Don’t be surprised if you see Heather Dewey-Hagborg combing the streets of New York City in search of gum and cigarette butts.
However she’s not out to tackle the city’s littering problem – not yet anyway. But instead she is on the hunt for inspiration for her next piece of art work. Sporting rubber gloves on a busy sidewalk in Brooklyn, Dewey-Hagborg discovers a fully smoked butt. She bends down to pick it up.
“So this one looks pretty good because it has been smoked all the way which means that the person probably left the most possible saliva, and also it doesn’t look like it has been sitting out here for very long… It looks like a relatively fresh sample,” she explains.

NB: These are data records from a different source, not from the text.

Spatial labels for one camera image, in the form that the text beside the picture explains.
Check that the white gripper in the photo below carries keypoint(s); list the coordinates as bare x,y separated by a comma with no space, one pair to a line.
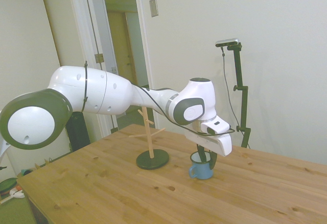
222,146

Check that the blue enamel mug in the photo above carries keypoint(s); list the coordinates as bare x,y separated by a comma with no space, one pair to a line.
203,173

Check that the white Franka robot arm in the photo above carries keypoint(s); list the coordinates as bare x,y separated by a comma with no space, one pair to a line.
89,91

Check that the wooden mug tree black base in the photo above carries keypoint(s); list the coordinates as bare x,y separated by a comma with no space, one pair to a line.
153,161

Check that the black suitcase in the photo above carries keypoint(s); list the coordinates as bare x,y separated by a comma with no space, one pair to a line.
78,132

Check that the white door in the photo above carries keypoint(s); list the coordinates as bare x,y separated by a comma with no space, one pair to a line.
102,30

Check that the open cardboard box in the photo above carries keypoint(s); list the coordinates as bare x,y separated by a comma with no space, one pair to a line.
28,170

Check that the white and orange object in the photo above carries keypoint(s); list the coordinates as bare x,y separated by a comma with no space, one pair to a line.
18,193

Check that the green round object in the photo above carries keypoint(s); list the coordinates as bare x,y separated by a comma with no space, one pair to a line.
7,185

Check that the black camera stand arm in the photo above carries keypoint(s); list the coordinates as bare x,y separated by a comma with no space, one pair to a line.
242,94

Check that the grey exterior camera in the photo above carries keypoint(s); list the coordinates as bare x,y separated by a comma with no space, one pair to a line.
227,42

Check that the metal wall switch plate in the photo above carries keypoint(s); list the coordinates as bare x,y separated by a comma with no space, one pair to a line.
153,8

For Dewey-Hagborg fresh saliva from this cigarette butt is a goldmine in her world.You see, the artist will use the DNA from it to reconstruct the face of the person who actually smoked it.For over the past year Dewey-Hagborg has been gathering DNA from public places and making art out of them: actual faces of strangers that are going on display at art galleries across the ‘Big Apple.’Her work connects art and science on every level. So, the next time you throw out your gum or cigarette butt in New York City, your face just might appear in one of her Stranger Visions Art Show.Dewey-Hagborg, who is an information artist and bio-hacker, is making headlines with her collection of 3D-printed faces from DNA samples.
Sure she might get weird looks while she is out collecting samples, but as she puts it: “New Yorkers are pretty used to weird stuff.”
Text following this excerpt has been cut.